In tricuspid atresia, there's no way to replace a tricuspid valve. Treatment involves surgery to ensure adequate blood flow through the heart and into the lungs.
Often, this requires more than one surgery. Medications to strengthen the heart muscle, lower blood pressure and rid the baby's body of excess fluid and supplemental oxygen to help the baby breathe also might be given before surgery.
Surgery
Some of the procedures used to treat tricuspid atresia are a temporary fix to increase blood flow (palliative surgeries). Procedures that might be needed include:
- Atrial septostomy. This creates or enlarges the opening between the heart's upper chambers to allow more blood to flow from the right atrium to the left atrium.
- Shunting. This creates a bypass (shunt) from a main blood vessel leading out of the heart to the blood vessel leading to the lungs (pulmonary artery), which improves oxygen levels.
Surgeons generally implant a shunt during the first two weeks of life. However, babies usually outgrow this shunt and might need another surgery to replace it.
- Pulmonary artery band placement. If your baby has too much blood flowing to the lungs from the heart, a surgeon might place a band around the pulmonary artery to reduce the flow.
- Glenn operation. When babies outgrow the first shunt, they often require this surgery, which sets the stage for the more-permanent corrective surgery, called the Fontan procedure.
Doctors usually perform the Glenn operation when a child is between 3 and 6 months old. Doctors remove the first shunt, then connect one of the large veins that normally returns blood to the heart (the superior vena cava) to the pulmonary artery instead.
This procedure allows blood to flow directly to the lungs and reduces the workload on the left ventricle, decreasing the risk of damage to it.

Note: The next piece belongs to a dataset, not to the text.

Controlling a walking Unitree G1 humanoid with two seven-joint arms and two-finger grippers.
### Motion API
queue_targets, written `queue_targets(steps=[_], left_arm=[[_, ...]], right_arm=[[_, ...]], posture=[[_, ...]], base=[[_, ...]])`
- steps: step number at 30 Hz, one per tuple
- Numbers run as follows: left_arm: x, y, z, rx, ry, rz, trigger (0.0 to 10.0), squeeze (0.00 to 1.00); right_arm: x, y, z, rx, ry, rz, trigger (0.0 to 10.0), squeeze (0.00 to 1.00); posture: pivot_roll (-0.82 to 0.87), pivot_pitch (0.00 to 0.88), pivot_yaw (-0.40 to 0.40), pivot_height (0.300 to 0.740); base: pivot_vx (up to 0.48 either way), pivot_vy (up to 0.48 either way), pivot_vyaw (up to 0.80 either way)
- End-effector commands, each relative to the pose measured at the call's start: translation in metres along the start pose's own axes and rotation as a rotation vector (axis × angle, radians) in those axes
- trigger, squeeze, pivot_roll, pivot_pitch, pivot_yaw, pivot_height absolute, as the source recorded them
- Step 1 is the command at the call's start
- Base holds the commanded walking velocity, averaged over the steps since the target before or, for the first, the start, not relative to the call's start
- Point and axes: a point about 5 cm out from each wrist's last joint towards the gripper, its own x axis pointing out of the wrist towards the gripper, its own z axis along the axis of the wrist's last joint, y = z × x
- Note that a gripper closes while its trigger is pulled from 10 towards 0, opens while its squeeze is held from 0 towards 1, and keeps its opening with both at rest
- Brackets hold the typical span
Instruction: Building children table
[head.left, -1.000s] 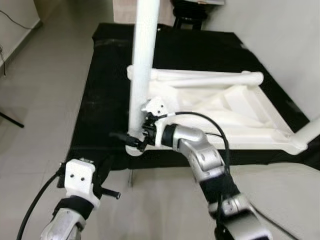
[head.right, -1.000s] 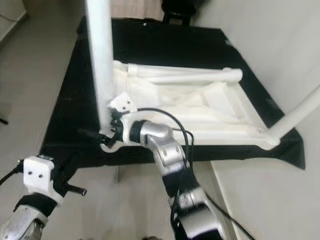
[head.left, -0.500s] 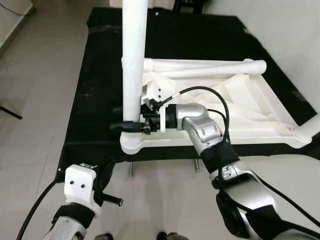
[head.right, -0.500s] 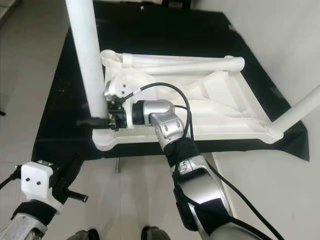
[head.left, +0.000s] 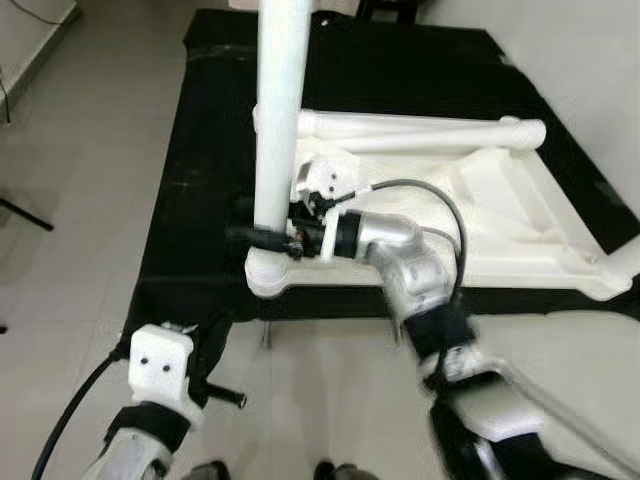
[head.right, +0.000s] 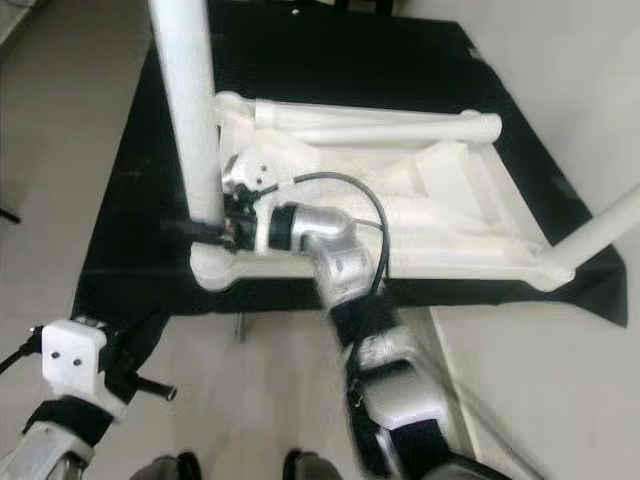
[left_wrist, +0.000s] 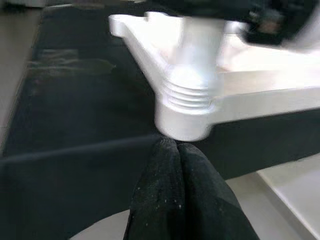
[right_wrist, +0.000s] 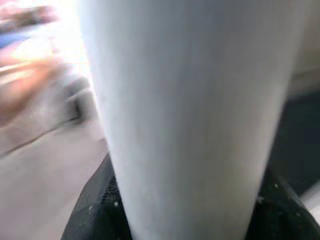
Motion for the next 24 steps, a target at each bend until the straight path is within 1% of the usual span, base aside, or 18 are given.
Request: queue_targets(steps=[1,2,3,4,5,6,9,12,15,16,17,18,19,20,21,22,23,24], left_arm=[[0.001,0.002,-0.007,-0.012,0.031,-0.003,10.0,0.00],[0.001,0.002,-0.007,-0.012,0.031,-0.003,10.0,0.00],[0.005,0.004,-0.009,-0.008,0.030,-0.008,10.0,0.00],[0.005,0.004,-0.009,-0.008,0.030,-0.008,10.0,0.00],[0.009,0.004,-0.011,-0.007,0.030,-0.011,10.0,0.00],[0.012,0.005,-0.013,-0.008,0.030,-0.014,10.0,0.00],[0.015,0.007,-0.015,-0.007,0.028,-0.012,10.0,0.00],[0.015,0.008,-0.015,-0.002,0.025,0.005,10.0,0.00],[0.015,0.008,-0.015,-0.002,0.025,0.005,10.0,0.00],[0.015,0.009,-0.015,-0.002,0.023,0.009,10.0,0.00],[0.015,0.009,-0.015,-0.002,0.023,0.009,10.0,0.00],[0.015,0.008,-0.015,-0.001,0.022,0.009,10.0,0.00],[0.015,0.007,-0.015,-0.003,0.021,0.005,10.0,0.00],[0.015,0.007,-0.015,-0.003,0.021,0.005,10.0,0.00],[0.014,0.007,-0.014,-0.004,0.021,0.002,10.0,0.00],[0.014,0.007,-0.014,-0.004,0.021,0.002,10.0,0.00],[0.014,0.006,-0.014,-0.005,0.021,0.000,10.0,0.00],[0.014,0.005,-0.013,-0.006,0.019,-0.002,10.0,0.00]], right_arm=[[-0.026,-0.003,-0.029,0.036,0.153,-0.303,0.0,0.00],[-0.026,-0.003,-0.029,0.036,0.153,-0.303,0.0,0.00],[-0.032,0.008,-0.036,0.014,0.183,-0.409,0.0,0.00],[-0.032,0.008,-0.036,0.014,0.183,-0.409,0.0,0.00],[-0.031,0.014,-0.039,0.009,0.198,-0.436,0.0,0.00],[-0.025,0.015,-0.039,0.008,0.191,-0.424,0.0,0.00],[-0.014,0.018,-0.039,0.020,0.180,-0.412,0.0,0.00],[-0.009,0.024,-0.041,0.034,0.179,-0.378,0.0,0.00],[-0.009,0.024,-0.041,0.034,0.179,-0.378,0.0,0.00],[-0.010,0.027,-0.041,0.042,0.190,-0.384,1.3,0.00],[-0.010,0.027,-0.041,0.042,0.190,-0.384,1.3,0.00],[-0.009,0.030,-0.041,0.060,0.187,-0.357,10.0,0.04],[-0.007,0.034,-0.036,0.088,0.166,-0.303,10.0,1.00],[-0.007,0.034,-0.036,0.088,0.166,-0.303,10.0,1.00],[-0.003,0.036,-0.028,0.114,0.120,-0.193,10.0,1.00],[-0.003,0.036,-0.028,0.114,0.120,-0.193,10.0,1.00],[0.000,0.037,-0.022,0.133,0.084,-0.097,10.0,1.00],[0.002,0.033,-0.015,0.126,0.058,-0.015,10.0,1.00]], posture=[[-0.13,0.195,-0.108,0.740],[-0.13,0.195,-0.108,0.740],[-0.14,0.167,-0.099,0.740],[-0.14,0.167,-0.099,0.740],[-0.14,0.148,-0.100,0.740],[-0.13,0.144,-0.112,0.740],[-0.14,0.128,-0.105,0.740],[-0.13,0.122,-0.109,0.740],[-0.13,0.122,-0.109,0.740],[-0.14,0.118,-0.110,0.740],[-0.14,0.118,-0.110,0.740],[-0.13,0.120,-0.110,0.740],[-0.13,0.126,-0.113,0.740],[-0.13,0.126,-0.113,0.740],[-0.13,0.130,-0.114,0.740],[-0.13,0.130,-0.114,0.740],[-0.13,0.134,-0.116,0.740],[-0.12,0.141,-0.120,0.740]], base=[[0.000,0.000,0.00],[0.000,0.000,0.00],[0.000,0.000,0.00],[0.000,0.000,0.00],[0.000,0.000,0.00],[0.000,0.000,0.00],[0.000,0.000,0.00],[0.000,0.000,0.00],[0.000,0.000,0.00],[0.000,0.000,0.00],[0.000,0.000,0.00],[0.000,0.000,0.00],[0.000,0.000,0.00],[0.000,0.000,0.00],[0.000,0.000,0.00],[0.000,0.000,0.00],[0.000,0.000,0.00],[0.000,0.000,0.00]])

- Fontan procedure. A variation of this standard treatment of tricuspid atresia is usually done when the child is 2 to 3 years old. In general, the surgeon creates a path for the blood that's returning to the heart (the inferior vena cava) to flow directly into the pulmonary arteries, which then transport the blood into the lungs.
Doctors sometimes leave an opening between the pathway and the right atrium (fenestration).
Medication
Before surgery, your child's cardiologist might recommend that your child take the medication prostaglandin to help widen (dilate) and keep open the ductus arteriosus.
Follow-up care
To monitor heart health, you or your child will need lifelong follow-up care with a cardiologist who specializes in congenital heart disease.
Your or your child's cardiologist will tell you whether you or your child needs to take preventive antibiotics before dental and other procedures. In some cases, your child's cardiologist might recommend limiting vigorous physical activity.
The short- and intermediate-term outlook for children who have a Fontan procedure is generally promising. A variety of complications can occur over time and require additional monitoring and procedures.
Failure of the circulation system created by the Fontan procedure might make a heart transplant necessary.